Though Hodges seems somewhat intrigued by Ida, he finds purpose in a different area: solving the case that still haunts him. His interest in the Mercedes killings is revived when he suddenly gets a message from the killer. The message features a talking smiley face and Max Headroom-style glitch aesthetic as it mocks Hodges for publicly promising to catch the killer and then failing to do so. As if mocking the dead weren’t creepy enough, the killer says he actually wore a condom that night, because he was worried all the killing would excite him so much he might ejaculate and leave behind DNA evidence. In a final “screw you,” the message deletes after playing once. Hodges asks Jerome (Jharrel Jerome), the young man Ida pays for yard work, for help, but Jerome notes that whoever did this really knows their stuff.
We then cut to the man himself and get a look inside Brady’s twisted psyche.

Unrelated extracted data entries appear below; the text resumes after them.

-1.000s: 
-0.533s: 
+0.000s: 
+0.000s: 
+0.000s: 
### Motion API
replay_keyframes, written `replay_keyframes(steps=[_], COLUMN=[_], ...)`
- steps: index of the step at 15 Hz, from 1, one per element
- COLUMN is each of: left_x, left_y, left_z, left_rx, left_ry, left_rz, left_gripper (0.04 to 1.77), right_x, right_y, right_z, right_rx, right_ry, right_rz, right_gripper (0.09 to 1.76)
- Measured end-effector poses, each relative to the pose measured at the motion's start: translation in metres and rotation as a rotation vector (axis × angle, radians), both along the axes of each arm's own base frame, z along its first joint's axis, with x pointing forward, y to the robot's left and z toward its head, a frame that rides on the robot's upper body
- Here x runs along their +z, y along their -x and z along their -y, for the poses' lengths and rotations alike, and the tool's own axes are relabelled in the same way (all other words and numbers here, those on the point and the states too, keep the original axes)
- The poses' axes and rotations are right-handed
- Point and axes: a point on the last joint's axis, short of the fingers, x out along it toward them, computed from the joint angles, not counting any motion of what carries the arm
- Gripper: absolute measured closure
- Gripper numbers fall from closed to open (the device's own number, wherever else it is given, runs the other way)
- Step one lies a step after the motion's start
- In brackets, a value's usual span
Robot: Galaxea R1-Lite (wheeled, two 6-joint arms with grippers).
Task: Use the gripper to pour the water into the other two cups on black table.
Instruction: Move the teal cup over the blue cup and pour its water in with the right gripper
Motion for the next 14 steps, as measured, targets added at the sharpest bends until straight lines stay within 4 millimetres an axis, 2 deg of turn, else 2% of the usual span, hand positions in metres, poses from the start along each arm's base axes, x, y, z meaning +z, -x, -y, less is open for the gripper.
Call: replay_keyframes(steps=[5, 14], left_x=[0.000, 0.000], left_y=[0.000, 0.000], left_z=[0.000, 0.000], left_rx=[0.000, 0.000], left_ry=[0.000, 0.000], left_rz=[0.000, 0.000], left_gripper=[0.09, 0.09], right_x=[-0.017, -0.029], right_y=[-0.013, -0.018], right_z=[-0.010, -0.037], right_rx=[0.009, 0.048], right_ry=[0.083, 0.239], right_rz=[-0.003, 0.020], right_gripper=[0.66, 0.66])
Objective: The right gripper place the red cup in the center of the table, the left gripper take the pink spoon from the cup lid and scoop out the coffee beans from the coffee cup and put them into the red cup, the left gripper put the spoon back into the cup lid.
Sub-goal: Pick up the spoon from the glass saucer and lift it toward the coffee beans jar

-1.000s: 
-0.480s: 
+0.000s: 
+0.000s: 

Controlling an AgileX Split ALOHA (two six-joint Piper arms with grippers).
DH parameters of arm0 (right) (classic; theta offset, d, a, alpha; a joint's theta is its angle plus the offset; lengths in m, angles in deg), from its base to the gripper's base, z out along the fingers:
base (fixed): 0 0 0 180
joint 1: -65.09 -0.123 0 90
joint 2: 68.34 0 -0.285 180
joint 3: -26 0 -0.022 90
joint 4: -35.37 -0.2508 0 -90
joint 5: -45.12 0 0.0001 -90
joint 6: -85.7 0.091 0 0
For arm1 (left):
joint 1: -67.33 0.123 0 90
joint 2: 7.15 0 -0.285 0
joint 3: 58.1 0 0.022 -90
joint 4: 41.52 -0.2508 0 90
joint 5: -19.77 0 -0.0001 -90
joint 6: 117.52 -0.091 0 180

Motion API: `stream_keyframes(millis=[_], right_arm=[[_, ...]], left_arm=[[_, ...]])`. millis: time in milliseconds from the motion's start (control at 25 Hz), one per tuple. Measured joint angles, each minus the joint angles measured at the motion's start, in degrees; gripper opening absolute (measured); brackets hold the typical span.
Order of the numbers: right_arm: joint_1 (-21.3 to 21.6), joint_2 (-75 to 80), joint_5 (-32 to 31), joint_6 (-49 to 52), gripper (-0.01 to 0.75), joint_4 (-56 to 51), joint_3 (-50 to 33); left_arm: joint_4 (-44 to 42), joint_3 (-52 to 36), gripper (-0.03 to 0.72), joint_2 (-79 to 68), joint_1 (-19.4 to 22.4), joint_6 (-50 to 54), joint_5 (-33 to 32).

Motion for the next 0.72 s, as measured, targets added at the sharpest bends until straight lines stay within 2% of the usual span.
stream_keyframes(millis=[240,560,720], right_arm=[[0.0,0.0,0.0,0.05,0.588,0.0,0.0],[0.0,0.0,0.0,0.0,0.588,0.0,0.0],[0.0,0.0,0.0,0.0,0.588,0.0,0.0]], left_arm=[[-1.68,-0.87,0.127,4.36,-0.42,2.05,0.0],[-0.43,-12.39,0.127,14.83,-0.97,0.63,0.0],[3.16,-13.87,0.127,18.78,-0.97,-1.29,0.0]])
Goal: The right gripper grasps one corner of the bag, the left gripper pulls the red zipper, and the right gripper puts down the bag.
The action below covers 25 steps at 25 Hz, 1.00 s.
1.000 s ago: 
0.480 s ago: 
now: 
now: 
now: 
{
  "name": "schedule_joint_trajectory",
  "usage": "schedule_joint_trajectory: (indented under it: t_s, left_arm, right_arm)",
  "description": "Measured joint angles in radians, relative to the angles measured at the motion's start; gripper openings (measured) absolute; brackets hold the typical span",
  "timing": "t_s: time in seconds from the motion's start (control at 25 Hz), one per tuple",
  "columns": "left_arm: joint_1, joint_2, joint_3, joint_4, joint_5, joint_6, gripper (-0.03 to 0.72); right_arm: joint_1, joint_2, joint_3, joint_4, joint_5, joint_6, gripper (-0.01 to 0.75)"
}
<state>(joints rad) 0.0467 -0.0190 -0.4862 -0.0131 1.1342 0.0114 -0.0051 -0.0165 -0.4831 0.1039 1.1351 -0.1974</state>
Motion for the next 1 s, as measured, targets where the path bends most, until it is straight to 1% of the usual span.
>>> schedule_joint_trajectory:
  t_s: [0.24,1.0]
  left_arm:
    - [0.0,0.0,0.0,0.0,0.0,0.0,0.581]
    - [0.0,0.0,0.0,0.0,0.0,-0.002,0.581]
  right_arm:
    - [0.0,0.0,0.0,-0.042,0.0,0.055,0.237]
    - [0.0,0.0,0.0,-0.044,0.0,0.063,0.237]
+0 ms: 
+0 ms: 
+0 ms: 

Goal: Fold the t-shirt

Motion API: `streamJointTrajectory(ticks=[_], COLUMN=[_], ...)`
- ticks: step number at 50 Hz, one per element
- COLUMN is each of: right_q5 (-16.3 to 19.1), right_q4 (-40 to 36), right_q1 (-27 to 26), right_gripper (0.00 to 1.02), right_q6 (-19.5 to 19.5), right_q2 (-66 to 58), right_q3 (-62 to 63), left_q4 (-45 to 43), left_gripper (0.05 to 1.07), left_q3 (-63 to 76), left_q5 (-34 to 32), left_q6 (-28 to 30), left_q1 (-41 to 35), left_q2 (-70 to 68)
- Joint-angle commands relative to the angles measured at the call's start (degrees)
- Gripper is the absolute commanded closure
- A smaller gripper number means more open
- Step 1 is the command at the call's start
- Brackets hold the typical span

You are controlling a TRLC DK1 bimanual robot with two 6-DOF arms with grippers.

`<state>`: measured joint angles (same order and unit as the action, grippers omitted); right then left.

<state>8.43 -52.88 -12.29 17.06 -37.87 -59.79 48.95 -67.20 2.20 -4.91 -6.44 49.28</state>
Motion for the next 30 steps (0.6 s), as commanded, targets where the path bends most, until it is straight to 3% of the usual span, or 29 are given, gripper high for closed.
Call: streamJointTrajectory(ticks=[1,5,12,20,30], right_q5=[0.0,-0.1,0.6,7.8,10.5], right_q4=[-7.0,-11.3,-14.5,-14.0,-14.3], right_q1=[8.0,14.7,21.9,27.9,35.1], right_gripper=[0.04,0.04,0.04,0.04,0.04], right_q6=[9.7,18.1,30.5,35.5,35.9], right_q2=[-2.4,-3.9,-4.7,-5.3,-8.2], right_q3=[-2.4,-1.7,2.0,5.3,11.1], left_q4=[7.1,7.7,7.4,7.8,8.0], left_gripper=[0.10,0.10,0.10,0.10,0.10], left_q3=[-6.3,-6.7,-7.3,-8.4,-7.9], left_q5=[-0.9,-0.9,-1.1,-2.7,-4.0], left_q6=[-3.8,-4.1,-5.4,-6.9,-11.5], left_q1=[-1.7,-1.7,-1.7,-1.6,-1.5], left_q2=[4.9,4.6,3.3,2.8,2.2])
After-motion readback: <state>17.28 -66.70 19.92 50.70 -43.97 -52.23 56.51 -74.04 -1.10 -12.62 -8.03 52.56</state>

It turns out his mom (Kelly Lynch) is an alcoholic who spends all day in front of the TV, and there is quite a bit of an Oedipal complex going on — after she gives Brady a kiss, he goes off and immediately masturbates.
Hodges’ interest in the case is by now totally revived, to the point where he pressures a former co-worker into letting him see the car again. Hodges even sits in the car and imagines himself driving it and running all those people over. And his connection with Brady is only growing — at episode’s end, they come close to finally meeting. After getting off from his computer job, Brady transitions to his second job driving an ice cream truck. As all the kids rush out to get treats, Hodges finds another tennis ball in his yard. He thinks it’s those damn kids again, until he turns it over and finds the ball emblazoned with the smiley face from the video. The game, as they say, is afoot.
This episode was a little slow, but I’m interested in seeing where it goes. Brady’s an intriguing villain, and I’m digging the socioeconomic commentary running underneath the plot.